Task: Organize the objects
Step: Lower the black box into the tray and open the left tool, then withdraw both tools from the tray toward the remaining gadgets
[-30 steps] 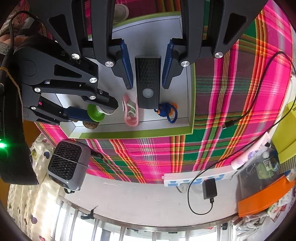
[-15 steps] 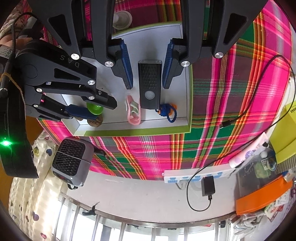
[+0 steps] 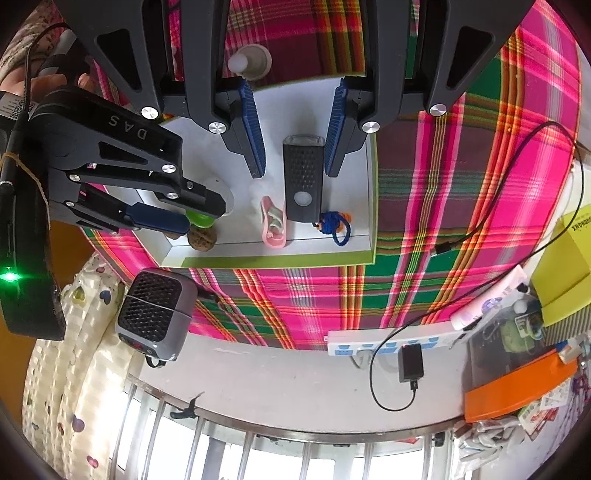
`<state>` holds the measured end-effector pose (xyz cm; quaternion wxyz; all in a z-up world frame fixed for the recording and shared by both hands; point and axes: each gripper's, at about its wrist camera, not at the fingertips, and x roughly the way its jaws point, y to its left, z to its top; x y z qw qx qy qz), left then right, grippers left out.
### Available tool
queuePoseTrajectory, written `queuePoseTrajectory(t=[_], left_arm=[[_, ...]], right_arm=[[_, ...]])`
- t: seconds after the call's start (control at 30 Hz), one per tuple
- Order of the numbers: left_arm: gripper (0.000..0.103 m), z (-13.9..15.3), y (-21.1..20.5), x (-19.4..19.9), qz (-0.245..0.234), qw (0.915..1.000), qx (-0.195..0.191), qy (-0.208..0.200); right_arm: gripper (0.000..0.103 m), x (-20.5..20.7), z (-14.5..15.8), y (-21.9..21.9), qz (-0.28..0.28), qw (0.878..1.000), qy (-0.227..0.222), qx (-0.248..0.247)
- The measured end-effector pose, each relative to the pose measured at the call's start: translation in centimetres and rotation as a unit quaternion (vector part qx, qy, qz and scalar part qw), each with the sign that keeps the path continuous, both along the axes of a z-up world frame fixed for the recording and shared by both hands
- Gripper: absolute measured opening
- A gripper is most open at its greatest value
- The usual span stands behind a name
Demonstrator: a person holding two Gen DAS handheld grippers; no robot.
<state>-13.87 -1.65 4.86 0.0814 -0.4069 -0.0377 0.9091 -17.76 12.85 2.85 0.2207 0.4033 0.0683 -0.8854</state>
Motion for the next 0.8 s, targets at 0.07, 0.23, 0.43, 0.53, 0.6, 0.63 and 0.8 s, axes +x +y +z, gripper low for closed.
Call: queuePoseTrajectory(t=[0.07, 0.23, 0.43, 0.53, 0.6, 0.63, 0.8], left_arm=[[0.031, 0.1, -0.1, 0.4, 0.001, 1.0000, 0.000, 0.003], [0.032, 0.4, -0.2, 1.5, 0.001, 1.0000, 0.004, 0.006], [0.032, 0.8, -0.2, 2.7, -0.001, 0.9999, 0.005, 0.013], [0.033, 0.8, -0.1, 3.2, -0.004, 0.9999, 0.007, 0.014], [0.033, 0.8, -0.1, 3.6, -0.005, 0.9999, 0.005, 0.015], [0.033, 0.8, 0.0, 3.9, -0.006, 0.9998, 0.004, 0.016], [0.034, 0.6, 0.0, 4.7, -0.008, 0.9999, 0.006, 0.014]], right_arm=[[0.044, 0.4, 0.2, 0.0, -0.002, 1.000, 0.004, 0.000], [0.044, 1.7, 0.6, 0.1, -0.006, 1.000, 0.013, -0.002], [0.044, 3.0, 0.9, 0.7, -0.017, 1.000, 0.018, -0.016], [0.044, 3.8, 1.0, 1.0, -0.023, 0.999, 0.021, -0.020], [0.044, 4.4, 1.1, 1.2, -0.027, 0.999, 0.021, -0.024], [0.044, 4.7, 1.1, 1.3, -0.028, 0.999, 0.023, -0.025], [0.044, 6.3, 1.3, 1.9, -0.034, 0.999, 0.029, -0.029]])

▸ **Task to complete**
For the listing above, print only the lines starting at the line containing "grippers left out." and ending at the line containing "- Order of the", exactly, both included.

▸ **Task output**
`<state>` holds the measured end-effector pose (xyz cm; quaternion wxyz; all in a z-up world frame fixed for the recording and shared by both hands; point and axes: each gripper's, at about its wrist camera, not at the fingertips, and x roughly the way its jaws point, y to its left, z to its top; x y z qw qx qy qz), left then right, grippers left out.
### Available tool
queuePoseTrajectory, written `queuePoseTrajectory(t=[_], left_arm=[[_, ...]], right_arm=[[_, ...]])`
- t: seconds after the call's start (control at 30 Hz), one per tuple
- Order of the numbers: left_arm: gripper (0.000..0.103 m), z (-13.9..15.3), y (-21.1..20.5), x (-19.4..19.9), qz (-0.245..0.234), qw (0.915..1.000), qx (-0.195..0.191), qy (-0.208..0.200); right_arm: gripper (0.000..0.103 m), x (-20.5..20.7), z (-14.5..15.8), y (-21.9..21.9), qz (-0.28..0.28), qw (0.878..1.000), qy (-0.227..0.222), qx (-0.248..0.247)

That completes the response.